You’ve loved Ecklon six months, Rosette had said to Coralline. I’ve loved him since I was six years old. I’ll steal him away from you before your wedding, mark my words! And I promise I’ll ruin you.
Could Sage Dahlia be wrong? Coralline wondered. No, she couldn’t; she’d been right about everything else.
Ecklon was betraying her.
20
Immoral and Immortal
"Wow!” Coralline gasped.
The Ball was in an auditorium-like building called The Cupola. It had a dome-shaped ceiling and windows in the shape of half-moons, each half-moon facing its counterpart to form a full. Hundreds of luciferin orbs traversed the ceiling, like constellations in a bustling galaxy, and they dangled also in threaded clusters over pillars, making Izar think of bunches of grapes. Most mermaids wore sequined corsets that reflected and amplified the light of the luciferin orbs, creating a kaleidoscopic effect throughout The Cupola. Izar had the sense of having swum into a swirling disco ball.

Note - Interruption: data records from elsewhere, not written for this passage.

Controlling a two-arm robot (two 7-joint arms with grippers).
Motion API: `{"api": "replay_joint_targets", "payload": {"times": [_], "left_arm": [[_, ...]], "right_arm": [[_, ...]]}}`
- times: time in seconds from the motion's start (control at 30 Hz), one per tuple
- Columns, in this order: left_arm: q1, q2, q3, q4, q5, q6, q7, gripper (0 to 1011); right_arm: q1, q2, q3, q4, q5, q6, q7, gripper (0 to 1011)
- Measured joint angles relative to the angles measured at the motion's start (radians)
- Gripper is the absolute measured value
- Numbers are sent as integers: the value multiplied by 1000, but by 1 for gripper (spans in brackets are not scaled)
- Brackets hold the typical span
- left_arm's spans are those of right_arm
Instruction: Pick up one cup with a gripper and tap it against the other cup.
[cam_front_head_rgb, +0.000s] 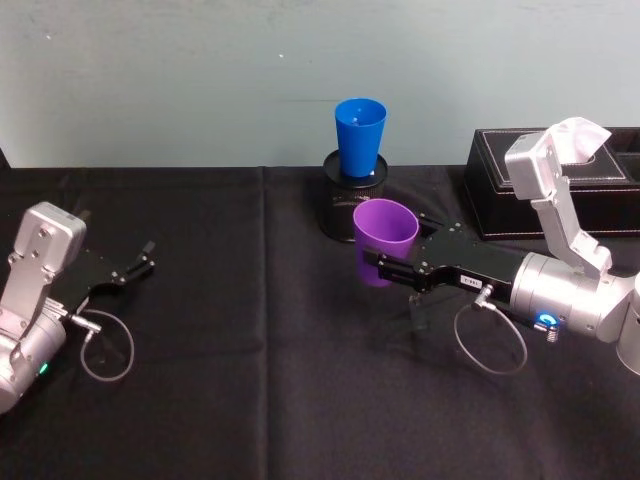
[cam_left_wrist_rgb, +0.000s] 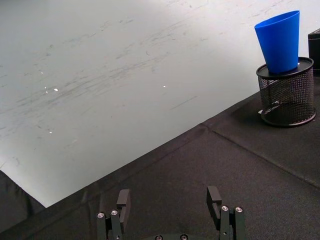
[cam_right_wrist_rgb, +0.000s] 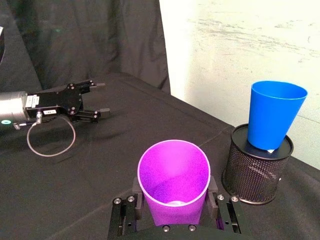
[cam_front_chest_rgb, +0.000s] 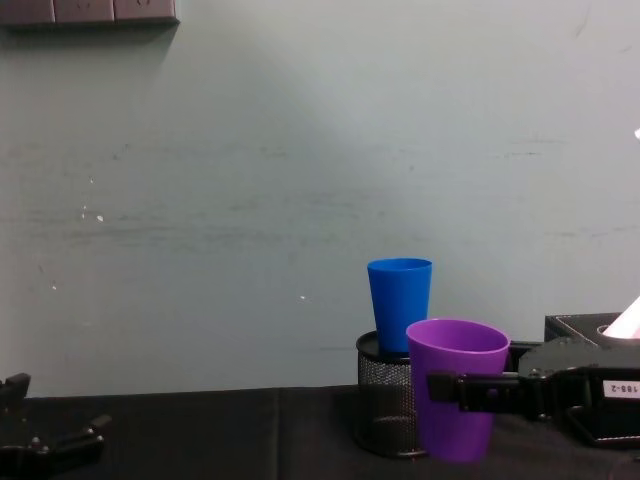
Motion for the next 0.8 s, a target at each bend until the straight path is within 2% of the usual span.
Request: {"api": "replay_joint_targets", "payload": {"times": [0.8], "left_arm": [[0,0,0,0,0,0,0,1000]], "right_arm": [[0,0,0,0,0,0,0,726]]}}
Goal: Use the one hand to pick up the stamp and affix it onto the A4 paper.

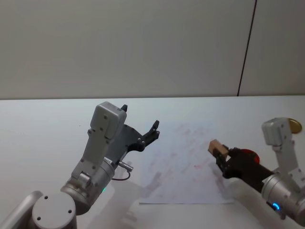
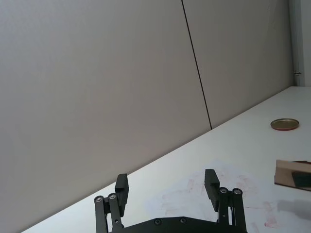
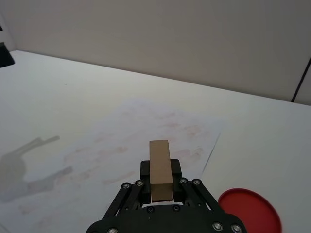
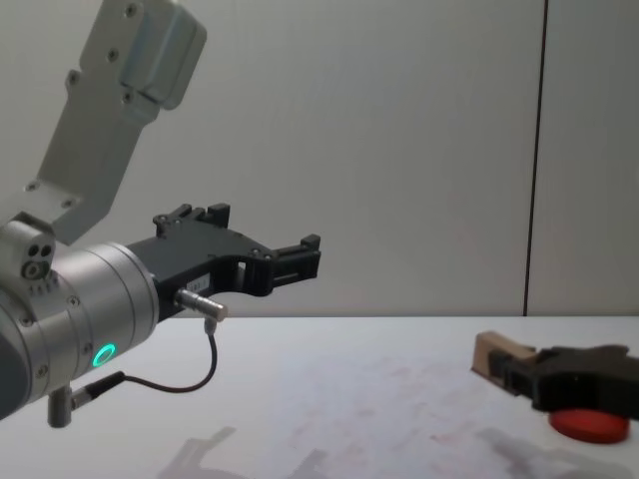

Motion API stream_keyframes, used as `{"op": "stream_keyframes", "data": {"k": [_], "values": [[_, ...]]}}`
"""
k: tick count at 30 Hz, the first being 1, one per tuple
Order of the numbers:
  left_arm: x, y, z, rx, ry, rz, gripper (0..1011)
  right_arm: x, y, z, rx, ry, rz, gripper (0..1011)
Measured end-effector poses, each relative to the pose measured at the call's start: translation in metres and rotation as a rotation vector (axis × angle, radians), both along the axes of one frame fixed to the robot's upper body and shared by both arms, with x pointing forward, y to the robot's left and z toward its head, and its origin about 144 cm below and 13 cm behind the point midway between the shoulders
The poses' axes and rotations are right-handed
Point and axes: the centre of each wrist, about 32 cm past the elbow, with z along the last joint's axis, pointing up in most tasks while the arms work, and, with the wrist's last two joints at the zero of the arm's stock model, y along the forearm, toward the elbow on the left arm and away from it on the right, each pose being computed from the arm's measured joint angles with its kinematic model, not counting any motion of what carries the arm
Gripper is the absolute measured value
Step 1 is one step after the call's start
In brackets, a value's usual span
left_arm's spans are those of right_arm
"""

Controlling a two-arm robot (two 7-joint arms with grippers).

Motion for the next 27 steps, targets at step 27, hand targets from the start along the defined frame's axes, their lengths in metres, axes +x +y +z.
{"op": "stream_keyframes", "data": {"k": [27], "values": [[0.000, 0.000, 0.000, 0.000, 0.000, 0.000, 993, 0.017, -0.030, -0.007, -0.084, 0.001, -0.163, 220]]}}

From the corner of his eye, he admired Coralline in profile: Her corset shimmered with silver sequins like droplets of starlight. At breakfast, when Coralline had told Linatella she had nothing to wear to the Ball, Izar had decided to get her a corset. The one he’d chosen for her fit like a glove, its single strap emphasizing the slender line of her shoulders and the hourglass curve of her waist. He had purchased it at a little shop called Bravura and had presented it to Coralline just before the Ball. He had never given a woman, let alone a mermaid, clothing before, and had been nervous at the gift, but Coralline’s eyes had sparkled, and she’d beamed and hugged him, appearing more pleased by the thirty-carapace corset than Ascella had been by the thirty-thousand-dollar bracelet he’d given her on her birthday. But as soon as Coralline had clutched the fabric in her hands, Izar had regretted his choice—in both its silver color and single strap, the bodice very much resembled the gown Ascella had worn during his last dinner with her at Yacht.